Introduction

THOSE WHO HAVE travelled with me before – along The Green Road into the Trees or through any of the South American books – know what to expect. But others might require a health warning on the packet.

This book is unashamedly personal. It is more interested in people than landscape, and in farmers than animals. Those wanting a pure bit of ‘nature writing’ should look elsewhere – and without great difficulty, as there has been a plethora of such books over the last few years.

Writers’ courses always tell you that you should make a ‘contract’ with the reader. While I won’t bother you with all my clauses, one is significant – that I will try to avoid bedazzling you with rare botanical names or birds you’ve never heard of.

There is always a sort of reader who needs to join up the dots: to know exactly how you get from A to B, where you spent the night, what you had for breakfast and the price of a coffee in Kirkby Stephen. They should not buy this book just to get from coast to coast. There are plenty of suitable guidebooks which will do that job for you. Indeed, I would go further – this book might actually get you lost.

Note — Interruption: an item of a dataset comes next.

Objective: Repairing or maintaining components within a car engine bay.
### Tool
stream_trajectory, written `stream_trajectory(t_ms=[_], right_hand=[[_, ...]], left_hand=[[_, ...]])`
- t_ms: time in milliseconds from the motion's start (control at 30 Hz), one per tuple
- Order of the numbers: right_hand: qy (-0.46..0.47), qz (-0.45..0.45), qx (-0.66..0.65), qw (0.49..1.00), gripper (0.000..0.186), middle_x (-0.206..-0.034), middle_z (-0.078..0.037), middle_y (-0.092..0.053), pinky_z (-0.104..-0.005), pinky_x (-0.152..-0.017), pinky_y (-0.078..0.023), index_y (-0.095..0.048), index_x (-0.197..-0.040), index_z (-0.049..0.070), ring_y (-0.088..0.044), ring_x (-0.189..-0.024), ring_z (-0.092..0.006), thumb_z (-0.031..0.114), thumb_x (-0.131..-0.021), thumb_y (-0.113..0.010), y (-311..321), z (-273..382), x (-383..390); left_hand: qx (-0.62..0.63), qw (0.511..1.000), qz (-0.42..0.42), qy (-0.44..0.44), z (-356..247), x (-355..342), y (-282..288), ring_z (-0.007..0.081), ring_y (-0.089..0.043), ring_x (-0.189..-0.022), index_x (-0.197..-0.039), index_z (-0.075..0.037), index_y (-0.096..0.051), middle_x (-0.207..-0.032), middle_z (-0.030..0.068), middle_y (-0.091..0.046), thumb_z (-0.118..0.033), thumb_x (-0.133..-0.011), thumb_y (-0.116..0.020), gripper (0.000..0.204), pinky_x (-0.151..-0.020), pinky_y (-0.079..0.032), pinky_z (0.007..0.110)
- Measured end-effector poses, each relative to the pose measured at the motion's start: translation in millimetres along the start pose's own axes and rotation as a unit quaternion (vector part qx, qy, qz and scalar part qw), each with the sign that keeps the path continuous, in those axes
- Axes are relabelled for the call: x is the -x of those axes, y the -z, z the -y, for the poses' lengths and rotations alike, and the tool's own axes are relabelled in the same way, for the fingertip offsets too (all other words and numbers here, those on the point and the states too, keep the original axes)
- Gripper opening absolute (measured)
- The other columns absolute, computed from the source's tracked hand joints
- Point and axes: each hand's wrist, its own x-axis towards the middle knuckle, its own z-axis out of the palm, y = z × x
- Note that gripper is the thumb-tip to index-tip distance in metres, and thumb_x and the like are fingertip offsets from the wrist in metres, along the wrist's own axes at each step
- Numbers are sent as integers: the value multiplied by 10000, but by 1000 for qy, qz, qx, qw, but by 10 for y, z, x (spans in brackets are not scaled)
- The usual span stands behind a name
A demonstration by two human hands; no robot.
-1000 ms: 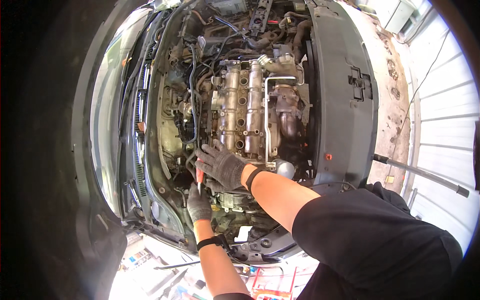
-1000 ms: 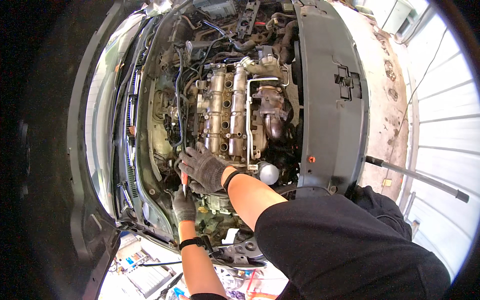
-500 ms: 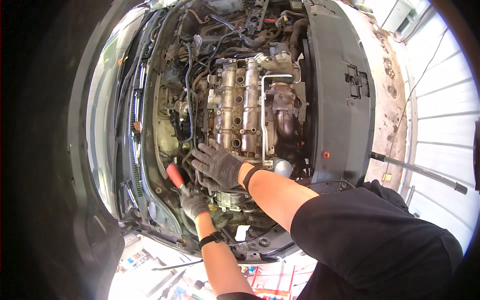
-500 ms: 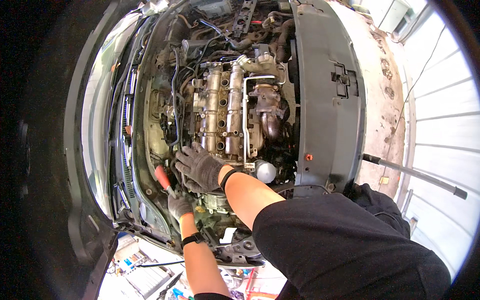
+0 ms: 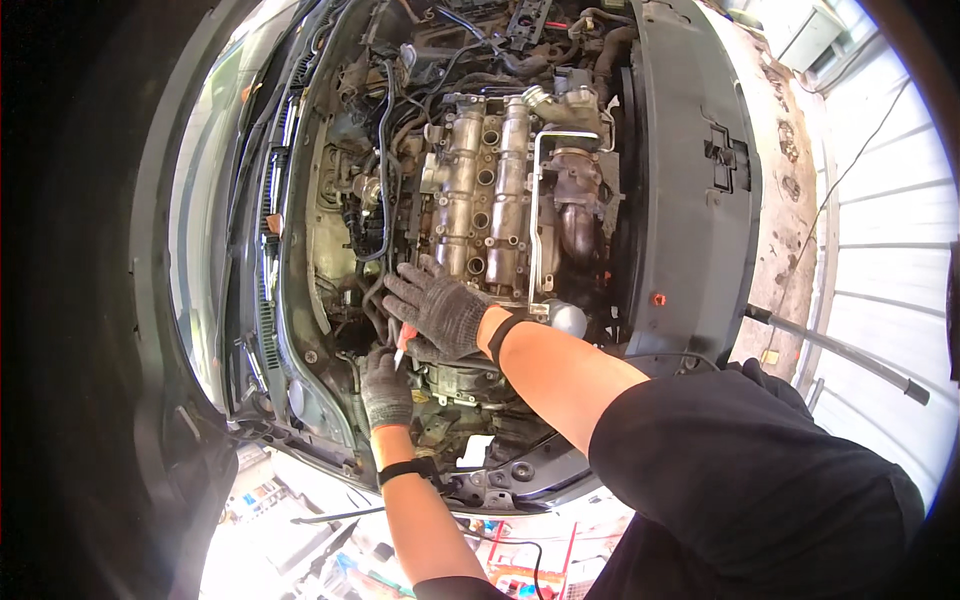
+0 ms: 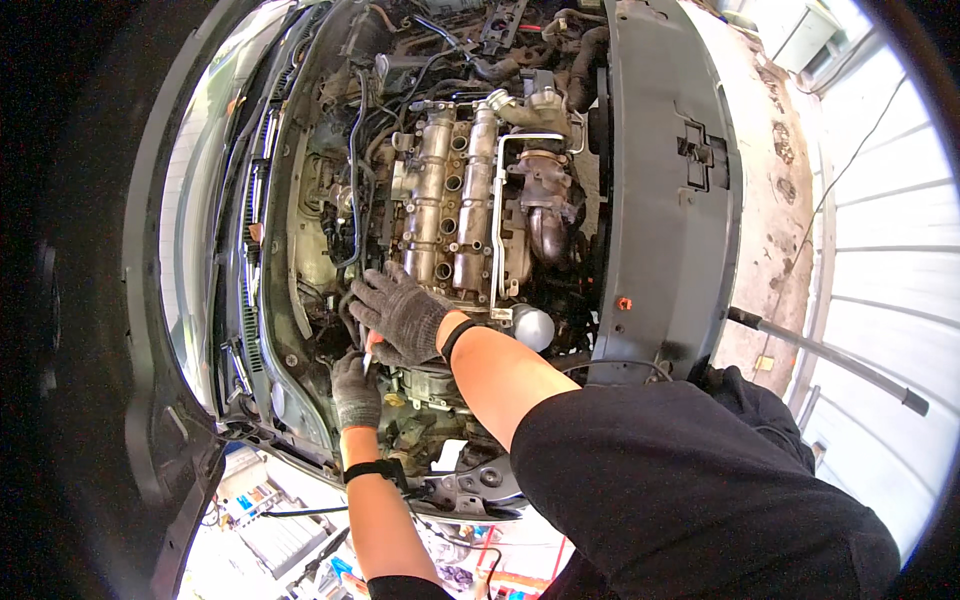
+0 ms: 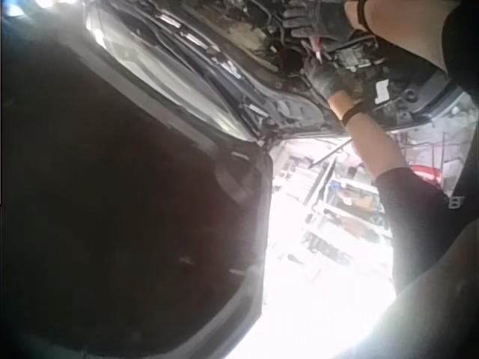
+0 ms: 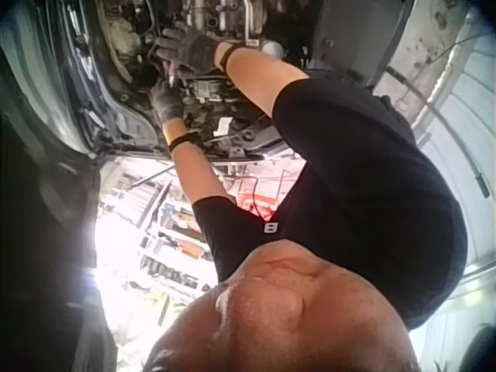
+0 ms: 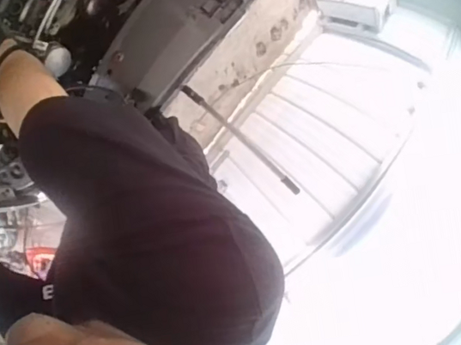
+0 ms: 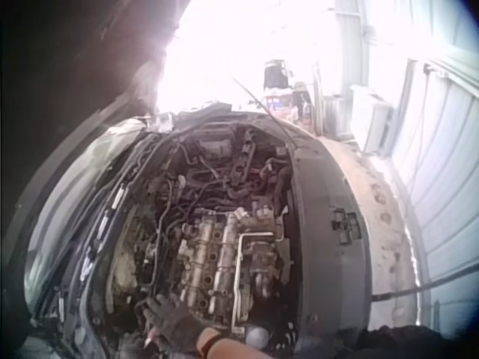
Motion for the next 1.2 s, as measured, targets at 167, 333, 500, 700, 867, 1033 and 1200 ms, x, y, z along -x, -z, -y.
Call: stream_trajectory(t_ms=[167, 333, 500, 700, 867, 1033, 1200], right_hand=[[-4, 19, -1, 1000, 764, -1536, -218, -469, -652, -1198, -247, -530, -1451, 35, -407, -1441, -421, 505, -864, -662, -10, 4, -9], [-18, 33, 18, 999, 758, -1539, -211, -470, -639, -1199, -247, -527, -1461, 39, -412, -1436, -409, 518, -885, -642, 55, -22, 15], [-3, 54, 11, 998, 728, -1517, -243, -495, -640, -1184, -279, -550, -1430, 19, -458, -1406, -451, 506, -896, -634, 129, 72, -46], [1, 1, -7, 1000, 711, -1500, -254, -520, -640, -1189, -275, -568, -1419, 0, -464, -1399, -457, 484, -902, -636, 77, 7, -50], [1, 12, -31, 999, 727, -1516, -259, -505, -630, -1198, -267, -565, -1427, 0, -439, -1424, -459, 475, -883, -640, 51, 219, -136], [9, 13, 0, 1000, 732, -1477, -249, -536, -621, -1187, -292, -571, -1416, 9, -465, -1397, -446, 475, -863, -685, 46, -49, 3], [18, -23, 5, 1000, 751, -1468, -258, -542, -624, -1176, -319, -573, -1407, 0, -476, -1387, -449, 510, -868, -687, 2, 64, -6]], left_hand=[[51, 945, -34, 322, -113, -227, -178, 453, -669, -1026, -1195, 3, -688, -1086, 254, -702, -269, -987, -658, 344, -882, -528, 504], [90, 924, -14, 371, -301, -283, -84, 449, -680, -990, -1133, -13, -682, -1087, 250, -717, -213, -974, -624, 262, -855, -532, 472], [11, 997, -3, 78, 236, 40, -86, 437, -644, -1060, -1111, -43, -705, -1190, 211, -673, -96, -879, -668, 240, -910, -526, 486], [85, 839, -19, 538, -152, -332, -157, 444, -726, -940, -1097, 64, -736, -996, 279, -744, -469, -1001, -604, 558, -827, -552, 529], [212, 901, -33, 377, 537, 50, -265, 376, -722, -1028, -1188, -97, -692, -1105, 187, -753, -237, -999, -607, 250, -893, -558, 466], [-14, 991, 93, 98, 91, -4, -157, 414, -679, -1069, -1210, -143, -675, -1198, 171, -699, -111, -932, -589, 293, -916, -550, 502], [91, 901, 22, 423, -11, -102, -147, 373, -687, -1130, -1120, -90, -702, -1238, 170, -711, -201, -959, -599, 221, -944, -555, 460]])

It is perfectly possible to drive across the north of England very fast – say, on the A66 past Barnard Castle, as long as the Appleby Horse Fair isn’t taking place. Even on a bike it can be done in two days, as my friend Jeff Ford has done. But this is a more discursive journey that goes at mule pace, chats over gates to farmers and takes in byways as well as highways. I have tried to unpick the threads of what is really happening in the rapidly changing countryside, far from London and the metropolitan conversation.

Nothing beats walking for taking the temperature of a country. I was inspired to make this journey by Robert Louis Stevenson’s Travels with a Donkey in the Cévennes. As Stevenson wrote:

The great affair is to move; to feel the needs and hitches of our life more clearly; to come down off this feather-bed of civilisation, and find the globe granite underfoot and strewn with cutting flints.

There is a song I found useful to sing while travelling and the reader might like to hum it too if at any point they need accompaniment. For some reason, Jethro never seemed to appreciate it.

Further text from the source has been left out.